Los Angeles business owner Natali Mishali is that smoke shop owner. On April 3, after being closed for three weeks, she opened her shop back up after consulting with her lawyer. Mishali and four other individuals were criminally charged with violating the government’s shut-down order. Incidentally, it just happened to include two California smoke shops, a shoe store and a discount electronics retailer. Her arraignment is scheduled for July 8, and the case is pending.
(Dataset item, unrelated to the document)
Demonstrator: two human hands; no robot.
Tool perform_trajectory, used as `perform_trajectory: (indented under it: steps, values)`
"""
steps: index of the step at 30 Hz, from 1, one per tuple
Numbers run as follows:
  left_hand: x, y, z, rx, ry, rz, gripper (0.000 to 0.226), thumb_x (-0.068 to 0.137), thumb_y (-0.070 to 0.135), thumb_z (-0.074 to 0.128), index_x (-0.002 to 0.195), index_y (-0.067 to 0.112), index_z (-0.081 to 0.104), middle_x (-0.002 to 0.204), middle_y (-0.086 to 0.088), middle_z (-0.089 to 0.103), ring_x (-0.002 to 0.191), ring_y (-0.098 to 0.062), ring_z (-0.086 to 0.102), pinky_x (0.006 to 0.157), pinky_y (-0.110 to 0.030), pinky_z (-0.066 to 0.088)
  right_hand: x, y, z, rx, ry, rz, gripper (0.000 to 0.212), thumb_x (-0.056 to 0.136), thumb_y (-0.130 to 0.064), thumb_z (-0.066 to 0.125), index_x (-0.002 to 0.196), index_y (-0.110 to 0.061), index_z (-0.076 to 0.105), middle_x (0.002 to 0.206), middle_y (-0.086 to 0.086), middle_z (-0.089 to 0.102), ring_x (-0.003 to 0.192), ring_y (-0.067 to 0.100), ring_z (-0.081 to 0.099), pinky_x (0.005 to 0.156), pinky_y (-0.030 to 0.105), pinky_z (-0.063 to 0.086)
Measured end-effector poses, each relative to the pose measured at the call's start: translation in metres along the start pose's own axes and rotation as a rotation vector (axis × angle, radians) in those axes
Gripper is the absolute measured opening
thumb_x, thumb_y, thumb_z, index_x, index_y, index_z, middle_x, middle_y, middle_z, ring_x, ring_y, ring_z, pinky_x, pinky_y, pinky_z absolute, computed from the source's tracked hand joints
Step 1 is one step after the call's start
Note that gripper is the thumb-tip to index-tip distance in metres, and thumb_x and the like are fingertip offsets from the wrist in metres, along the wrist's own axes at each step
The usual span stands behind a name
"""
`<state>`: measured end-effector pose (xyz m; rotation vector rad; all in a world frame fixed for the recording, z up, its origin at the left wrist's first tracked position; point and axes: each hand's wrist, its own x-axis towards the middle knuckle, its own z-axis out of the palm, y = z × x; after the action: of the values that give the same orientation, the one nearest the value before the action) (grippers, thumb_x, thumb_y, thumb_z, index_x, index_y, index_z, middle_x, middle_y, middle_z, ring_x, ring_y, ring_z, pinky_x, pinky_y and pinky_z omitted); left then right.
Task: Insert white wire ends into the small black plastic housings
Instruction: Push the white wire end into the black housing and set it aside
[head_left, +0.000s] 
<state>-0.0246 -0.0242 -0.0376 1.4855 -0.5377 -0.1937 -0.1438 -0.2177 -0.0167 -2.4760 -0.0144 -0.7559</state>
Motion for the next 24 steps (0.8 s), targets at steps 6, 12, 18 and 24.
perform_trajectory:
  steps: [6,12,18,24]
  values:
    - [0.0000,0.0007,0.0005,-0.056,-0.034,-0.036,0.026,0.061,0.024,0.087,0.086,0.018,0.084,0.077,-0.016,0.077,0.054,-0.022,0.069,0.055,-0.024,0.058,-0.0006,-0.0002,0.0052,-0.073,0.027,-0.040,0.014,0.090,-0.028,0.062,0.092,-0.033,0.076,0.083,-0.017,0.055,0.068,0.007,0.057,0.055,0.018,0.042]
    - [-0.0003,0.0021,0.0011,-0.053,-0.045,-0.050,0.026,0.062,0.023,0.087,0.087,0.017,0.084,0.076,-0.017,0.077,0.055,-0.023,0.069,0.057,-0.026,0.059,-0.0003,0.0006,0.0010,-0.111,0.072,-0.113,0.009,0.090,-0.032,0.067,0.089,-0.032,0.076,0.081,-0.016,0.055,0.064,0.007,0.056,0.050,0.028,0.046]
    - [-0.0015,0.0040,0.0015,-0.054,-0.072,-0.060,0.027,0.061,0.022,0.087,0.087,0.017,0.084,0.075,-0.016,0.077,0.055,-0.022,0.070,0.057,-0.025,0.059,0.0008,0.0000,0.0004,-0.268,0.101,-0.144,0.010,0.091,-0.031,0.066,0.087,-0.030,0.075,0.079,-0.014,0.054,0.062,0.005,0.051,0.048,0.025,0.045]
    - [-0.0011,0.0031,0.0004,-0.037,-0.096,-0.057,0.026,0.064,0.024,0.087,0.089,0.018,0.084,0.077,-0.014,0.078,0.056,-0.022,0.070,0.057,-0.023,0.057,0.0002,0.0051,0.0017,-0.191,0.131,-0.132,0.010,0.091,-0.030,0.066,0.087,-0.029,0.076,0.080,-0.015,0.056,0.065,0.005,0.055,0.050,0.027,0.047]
Mishali argues that she should have been allowed to stay open because, despite the business name, not only does she sell tobacco products, the store sells groceries and sundries like single rolls of toilet paper — a commodity popular with downtown L.A.’s homeless population. And it’s not like Mishali’s DTLA Smoke Shop just started selling grocery and personal care items recently, either. Since opening around two years ago, the smoke shop sold these items, along with cleaning products, under a food market retail permit issued by Los Angeles County in 2018.
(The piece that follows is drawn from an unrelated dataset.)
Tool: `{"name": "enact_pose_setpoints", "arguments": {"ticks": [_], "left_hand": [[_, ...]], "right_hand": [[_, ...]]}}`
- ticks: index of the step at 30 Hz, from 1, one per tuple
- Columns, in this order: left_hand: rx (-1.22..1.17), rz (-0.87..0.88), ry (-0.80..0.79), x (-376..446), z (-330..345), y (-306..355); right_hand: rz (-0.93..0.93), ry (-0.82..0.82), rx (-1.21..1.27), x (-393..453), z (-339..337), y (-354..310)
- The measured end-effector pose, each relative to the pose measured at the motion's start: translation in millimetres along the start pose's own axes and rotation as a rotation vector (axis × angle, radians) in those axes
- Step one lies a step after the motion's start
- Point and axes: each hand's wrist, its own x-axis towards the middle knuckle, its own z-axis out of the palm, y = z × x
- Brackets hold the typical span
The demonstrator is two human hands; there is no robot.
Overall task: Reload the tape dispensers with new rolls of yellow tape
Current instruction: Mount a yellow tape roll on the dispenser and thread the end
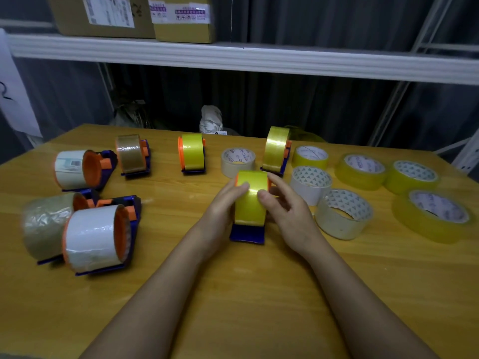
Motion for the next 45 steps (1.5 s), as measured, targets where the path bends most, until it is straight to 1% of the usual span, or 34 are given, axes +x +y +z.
{"name": "enact_pose_setpoints", "arguments": {"ticks": [2,4,7,9,10,13,16,19,23,25,27,29,32,37,41,45], "left_hand": [[0.099,0.03,-0.033,1,-1,-3],[0.182,0.051,-0.06,-1,0,-3],[0.345,0.094,-0.101,-3,3,-4],[0.481,0.121,-0.084,0,0,-7],[0.536,0.117,-0.066,1,-2,-9],[0.69,0.123,-0.026,2,-5,-11],[0.816,0.187,-0.029,1,-3,-12],[0.985,0.247,-0.021,1,-6,-14],[1.083,0.265,-0.035,2,-9,-13],[1.156,0.282,-0.046,1,-8,-14],[1.138,0.288,-0.044,1,-7,-15],[1.081,0.263,-0.021,3,-8,-14],[1.128,0.249,-0.014,2,-9,-13],[1.193,0.284,-0.042,1,-6,-15],[1.133,0.269,-0.019,2,-7,-14],[1.165,0.273,-0.036,1,-7,-14]], "right_hand": [[0.024,0.009,0.061,2,-1,0],[-0.021,0.053,0.082,3,-2,-1],[-0.2,0.164,-0.082,4,-9,0],[-0.301,0.187,-0.214,4,-12,-1],[-0.321,0.187,-0.248,4,-12,-1],[-0.337,0.187,-0.263,3,-11,-3],[-0.395,0.228,-0.279,4,-13,0],[-0.385,0.226,-0.252,5,-16,2],[-0.35,0.242,-0.291,4,-11,5],[-0.329,0.287,-0.317,5,-10,6],[-0.33,0.291,-0.307,6,-11,5],[-0.326,0.223,-0.275,4,-11,2],[-0.305,0.154,-0.26,3,-7,1],[-0.299,0.23,-0.245,5,-8,3],[-0.3,0.158,-0.205,3,-8,2],[-0.278,0.178,-0.177,3,-9,0]]}}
While excited about opening up DTLA Smoke Shop, she’s spent over $20,000 in legal fees and lost revenue from two other smoke shops she had to close over the same three-week period. While closed, Mishali donated merchandise but also had to dispose of some. In an interview with the L.A. Times, Mishali believed the city attorney’s office went overboard when enforcing the mayor’s emergency declaration. In the article, she is quoted as saying, “If the name of my business was Downtown LA Convenience Store and Smoke Shop,” Mishali says, she thinks she would not have been criminally charged. “But … we only have smoke shop in our name.”
While most of her shop inventory is tobacco products, the back section is devoted to food, beverages and other non-tobacco products. In the article, Mishali said LAPD officers deemed her compliant with the mayor’s orders several times until April 3, when her business was forced to shut down, and she was criminally charged. The very next day, her legal representative contacted the city’s supervising attorney of tobacco enforcement operations. They wanted some answers. The response came two days later, and cited a paragraph from the Los Angeles County Department of Public Health’s website that said, “tobacco shops and vape shops do not qualify as ‘essential’ businesses and should not be open to the public.”
Using the free time during shut-down to her advantage, Mishali requested copies of her permits, from her business license to her food market retail permit, all in preparation for a visit by city officials.
In the L.A. Times interview, Mishali said, “The city insisted on shutting us down, and we spent the last three weeks just working and doing everything we could to get back open,” Mishali said. “We got our confirmations from the county, and we did everything we possibly could to have an answer for anything the city could throw at us.”
Mishali might get a reprieve. Rob Wilcox, a spokesperson for the city attorney’s office, said in an email that while tobacco stores are “not an essential business,” those that sell additional items will be evaluated “on a case-by-case basis, taking into account all of the applicable permit and licenses from the city, county, and state.”